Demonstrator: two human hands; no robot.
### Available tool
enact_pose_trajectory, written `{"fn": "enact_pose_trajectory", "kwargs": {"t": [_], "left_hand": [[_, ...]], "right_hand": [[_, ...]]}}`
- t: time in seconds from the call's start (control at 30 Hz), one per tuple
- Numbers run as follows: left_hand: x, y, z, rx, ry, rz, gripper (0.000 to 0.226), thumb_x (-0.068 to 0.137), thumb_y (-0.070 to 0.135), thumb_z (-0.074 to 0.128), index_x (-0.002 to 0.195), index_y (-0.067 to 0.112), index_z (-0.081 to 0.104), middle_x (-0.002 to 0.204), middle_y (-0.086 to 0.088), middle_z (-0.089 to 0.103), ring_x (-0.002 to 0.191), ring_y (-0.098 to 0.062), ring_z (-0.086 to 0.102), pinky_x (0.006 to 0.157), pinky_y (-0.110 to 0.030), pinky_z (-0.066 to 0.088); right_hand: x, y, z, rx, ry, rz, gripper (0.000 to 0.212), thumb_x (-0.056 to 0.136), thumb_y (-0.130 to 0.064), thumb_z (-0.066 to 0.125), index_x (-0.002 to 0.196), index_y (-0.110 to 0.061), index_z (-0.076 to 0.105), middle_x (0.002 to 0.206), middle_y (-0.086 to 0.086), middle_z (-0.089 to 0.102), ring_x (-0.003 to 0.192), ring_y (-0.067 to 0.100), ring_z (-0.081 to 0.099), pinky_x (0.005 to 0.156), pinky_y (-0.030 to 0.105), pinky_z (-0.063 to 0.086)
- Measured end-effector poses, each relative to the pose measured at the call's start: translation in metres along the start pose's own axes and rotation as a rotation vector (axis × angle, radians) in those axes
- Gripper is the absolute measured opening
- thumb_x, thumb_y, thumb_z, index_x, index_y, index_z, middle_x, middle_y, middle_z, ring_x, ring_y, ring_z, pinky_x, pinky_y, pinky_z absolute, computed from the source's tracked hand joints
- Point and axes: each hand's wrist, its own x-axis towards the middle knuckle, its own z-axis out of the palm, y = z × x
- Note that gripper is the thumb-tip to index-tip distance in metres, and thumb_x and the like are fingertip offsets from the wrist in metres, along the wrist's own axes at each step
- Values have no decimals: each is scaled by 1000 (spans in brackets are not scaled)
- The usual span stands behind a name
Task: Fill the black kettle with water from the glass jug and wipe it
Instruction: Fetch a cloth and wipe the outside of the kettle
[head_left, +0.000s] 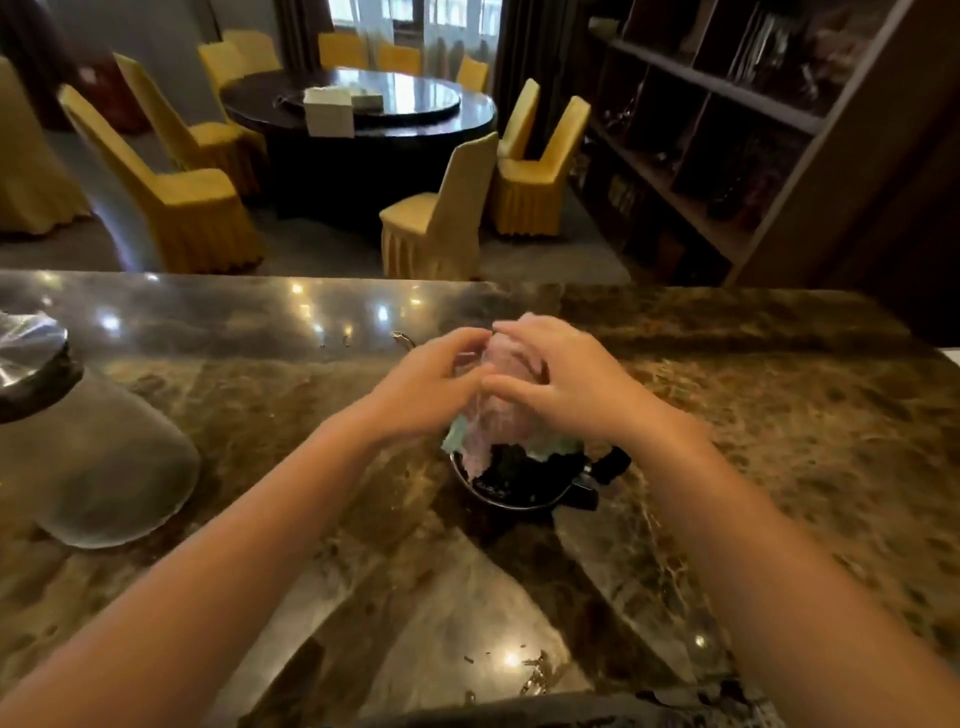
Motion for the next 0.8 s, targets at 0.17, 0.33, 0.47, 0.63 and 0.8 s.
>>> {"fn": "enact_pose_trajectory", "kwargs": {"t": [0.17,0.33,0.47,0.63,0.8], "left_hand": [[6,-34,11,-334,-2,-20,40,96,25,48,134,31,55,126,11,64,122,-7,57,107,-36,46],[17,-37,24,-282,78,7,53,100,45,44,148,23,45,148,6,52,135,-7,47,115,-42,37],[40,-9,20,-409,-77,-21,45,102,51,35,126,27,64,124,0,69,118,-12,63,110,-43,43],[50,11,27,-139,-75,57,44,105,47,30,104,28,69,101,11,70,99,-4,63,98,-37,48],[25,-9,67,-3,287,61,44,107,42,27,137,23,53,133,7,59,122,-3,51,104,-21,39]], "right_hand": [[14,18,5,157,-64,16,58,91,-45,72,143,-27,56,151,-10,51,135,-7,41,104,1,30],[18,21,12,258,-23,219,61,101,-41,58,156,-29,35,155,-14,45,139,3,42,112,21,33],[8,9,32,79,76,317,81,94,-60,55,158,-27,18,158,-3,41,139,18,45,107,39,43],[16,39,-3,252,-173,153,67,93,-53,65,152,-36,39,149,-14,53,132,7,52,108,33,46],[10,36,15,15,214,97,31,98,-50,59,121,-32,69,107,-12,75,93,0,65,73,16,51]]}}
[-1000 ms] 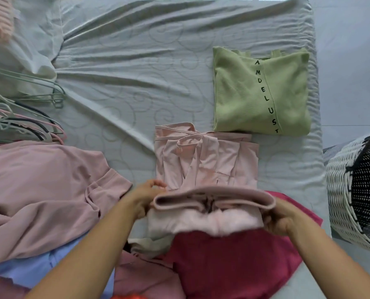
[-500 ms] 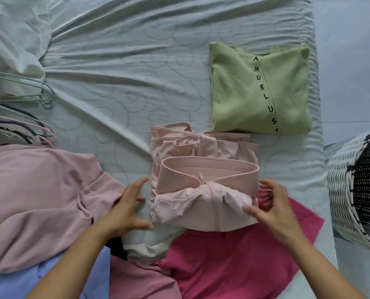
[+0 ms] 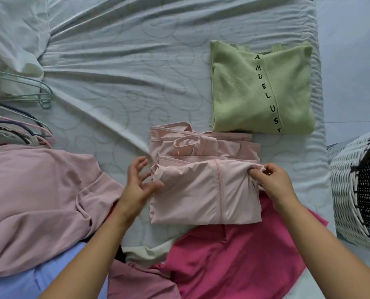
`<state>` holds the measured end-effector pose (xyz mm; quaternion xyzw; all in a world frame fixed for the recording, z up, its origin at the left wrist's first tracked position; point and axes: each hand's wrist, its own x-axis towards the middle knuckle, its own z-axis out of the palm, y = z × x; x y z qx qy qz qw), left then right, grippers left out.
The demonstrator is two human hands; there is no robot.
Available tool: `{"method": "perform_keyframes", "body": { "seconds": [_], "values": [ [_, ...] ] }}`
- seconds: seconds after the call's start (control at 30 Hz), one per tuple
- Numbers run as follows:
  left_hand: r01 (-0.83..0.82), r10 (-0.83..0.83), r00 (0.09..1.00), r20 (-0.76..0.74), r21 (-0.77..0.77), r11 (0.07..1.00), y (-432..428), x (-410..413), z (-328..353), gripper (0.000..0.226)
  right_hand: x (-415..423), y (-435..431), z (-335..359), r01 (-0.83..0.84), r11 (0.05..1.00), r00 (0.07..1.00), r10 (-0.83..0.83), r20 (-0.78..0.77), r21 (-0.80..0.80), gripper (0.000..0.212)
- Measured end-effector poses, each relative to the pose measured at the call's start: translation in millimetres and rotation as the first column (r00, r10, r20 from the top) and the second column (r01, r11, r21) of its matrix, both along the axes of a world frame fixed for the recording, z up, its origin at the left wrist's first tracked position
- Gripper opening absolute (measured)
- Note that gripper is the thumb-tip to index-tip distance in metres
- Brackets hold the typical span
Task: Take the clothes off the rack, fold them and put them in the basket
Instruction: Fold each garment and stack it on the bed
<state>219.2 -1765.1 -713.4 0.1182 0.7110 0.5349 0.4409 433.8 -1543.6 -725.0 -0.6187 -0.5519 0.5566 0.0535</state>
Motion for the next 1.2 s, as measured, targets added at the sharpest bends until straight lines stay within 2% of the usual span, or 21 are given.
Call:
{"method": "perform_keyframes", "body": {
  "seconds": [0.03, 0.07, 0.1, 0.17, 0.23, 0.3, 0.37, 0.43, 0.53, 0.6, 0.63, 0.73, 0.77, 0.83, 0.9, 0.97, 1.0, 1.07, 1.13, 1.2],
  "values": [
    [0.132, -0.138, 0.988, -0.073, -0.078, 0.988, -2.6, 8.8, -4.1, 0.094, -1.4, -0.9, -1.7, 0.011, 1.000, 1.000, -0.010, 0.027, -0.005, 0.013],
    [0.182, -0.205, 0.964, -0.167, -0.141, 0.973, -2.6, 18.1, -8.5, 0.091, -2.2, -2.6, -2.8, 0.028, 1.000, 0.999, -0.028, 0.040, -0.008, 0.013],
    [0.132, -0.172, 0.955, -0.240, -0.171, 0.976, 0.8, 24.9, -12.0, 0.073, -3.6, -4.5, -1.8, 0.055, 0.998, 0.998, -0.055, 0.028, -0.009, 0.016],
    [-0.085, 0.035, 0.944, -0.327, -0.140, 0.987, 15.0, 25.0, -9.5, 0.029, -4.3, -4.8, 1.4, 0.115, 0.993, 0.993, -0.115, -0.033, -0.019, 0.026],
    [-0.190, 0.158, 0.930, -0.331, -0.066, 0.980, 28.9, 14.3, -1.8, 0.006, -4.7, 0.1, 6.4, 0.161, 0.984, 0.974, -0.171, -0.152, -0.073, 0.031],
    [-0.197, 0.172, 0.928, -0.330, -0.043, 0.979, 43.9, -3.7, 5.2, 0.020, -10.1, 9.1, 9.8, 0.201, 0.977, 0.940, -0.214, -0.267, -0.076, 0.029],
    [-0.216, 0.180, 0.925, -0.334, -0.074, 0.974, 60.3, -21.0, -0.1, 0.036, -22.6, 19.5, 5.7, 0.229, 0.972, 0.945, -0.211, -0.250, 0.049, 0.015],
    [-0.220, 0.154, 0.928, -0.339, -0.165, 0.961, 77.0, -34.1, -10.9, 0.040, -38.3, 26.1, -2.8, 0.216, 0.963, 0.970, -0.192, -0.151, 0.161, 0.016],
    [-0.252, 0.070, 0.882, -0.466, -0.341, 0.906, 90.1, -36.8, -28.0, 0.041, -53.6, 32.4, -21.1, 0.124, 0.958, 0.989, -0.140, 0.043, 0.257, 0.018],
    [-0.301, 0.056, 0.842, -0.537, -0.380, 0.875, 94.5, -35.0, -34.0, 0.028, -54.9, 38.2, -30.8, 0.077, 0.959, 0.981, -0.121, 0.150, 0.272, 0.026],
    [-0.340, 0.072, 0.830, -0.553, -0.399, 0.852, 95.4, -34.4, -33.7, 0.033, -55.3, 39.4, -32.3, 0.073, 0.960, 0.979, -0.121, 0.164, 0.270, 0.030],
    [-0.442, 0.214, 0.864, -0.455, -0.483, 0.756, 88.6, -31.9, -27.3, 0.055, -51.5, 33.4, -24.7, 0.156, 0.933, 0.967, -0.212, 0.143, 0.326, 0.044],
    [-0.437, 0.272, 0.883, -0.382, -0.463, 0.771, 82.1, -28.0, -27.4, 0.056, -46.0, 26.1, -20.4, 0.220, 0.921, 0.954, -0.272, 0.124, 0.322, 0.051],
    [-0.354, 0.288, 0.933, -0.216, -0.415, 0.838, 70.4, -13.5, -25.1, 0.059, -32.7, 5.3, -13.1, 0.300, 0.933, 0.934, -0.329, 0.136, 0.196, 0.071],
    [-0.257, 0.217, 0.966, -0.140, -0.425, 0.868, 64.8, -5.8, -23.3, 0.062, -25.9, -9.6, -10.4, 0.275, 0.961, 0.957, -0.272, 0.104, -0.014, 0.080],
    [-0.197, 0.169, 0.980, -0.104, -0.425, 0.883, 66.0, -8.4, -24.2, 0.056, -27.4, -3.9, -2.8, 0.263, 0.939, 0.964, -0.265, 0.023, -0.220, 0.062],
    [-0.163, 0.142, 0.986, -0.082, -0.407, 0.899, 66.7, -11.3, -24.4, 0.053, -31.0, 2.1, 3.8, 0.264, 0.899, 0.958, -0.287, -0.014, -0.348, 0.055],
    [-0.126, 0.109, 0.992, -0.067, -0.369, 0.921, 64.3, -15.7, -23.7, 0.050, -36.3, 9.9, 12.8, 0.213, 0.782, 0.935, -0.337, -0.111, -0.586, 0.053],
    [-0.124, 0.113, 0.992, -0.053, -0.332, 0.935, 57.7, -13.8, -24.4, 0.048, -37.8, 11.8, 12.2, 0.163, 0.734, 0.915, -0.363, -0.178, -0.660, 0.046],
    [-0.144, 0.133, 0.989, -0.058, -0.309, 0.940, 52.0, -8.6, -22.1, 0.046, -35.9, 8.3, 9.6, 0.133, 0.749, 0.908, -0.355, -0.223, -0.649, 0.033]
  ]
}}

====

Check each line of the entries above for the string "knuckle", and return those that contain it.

FINAL ANSWER.
- Point and axes: each hand's wrist, its own x-axis towards the middle knuckle, its own z-axis out of the palm, y = z × x
`<state>` holds the measured end-effector pose (xyz mm; quaternion xyzw; all in a world frame fixed for the recording, z up, its origin at the left wrist's first tracked position; point and axes: each hand's wrist, its own x-axis towards the middle knuckle, its own z-axis out of the palm, y = z × x; x y z qx qy qz qw), left then right, grippers left out.

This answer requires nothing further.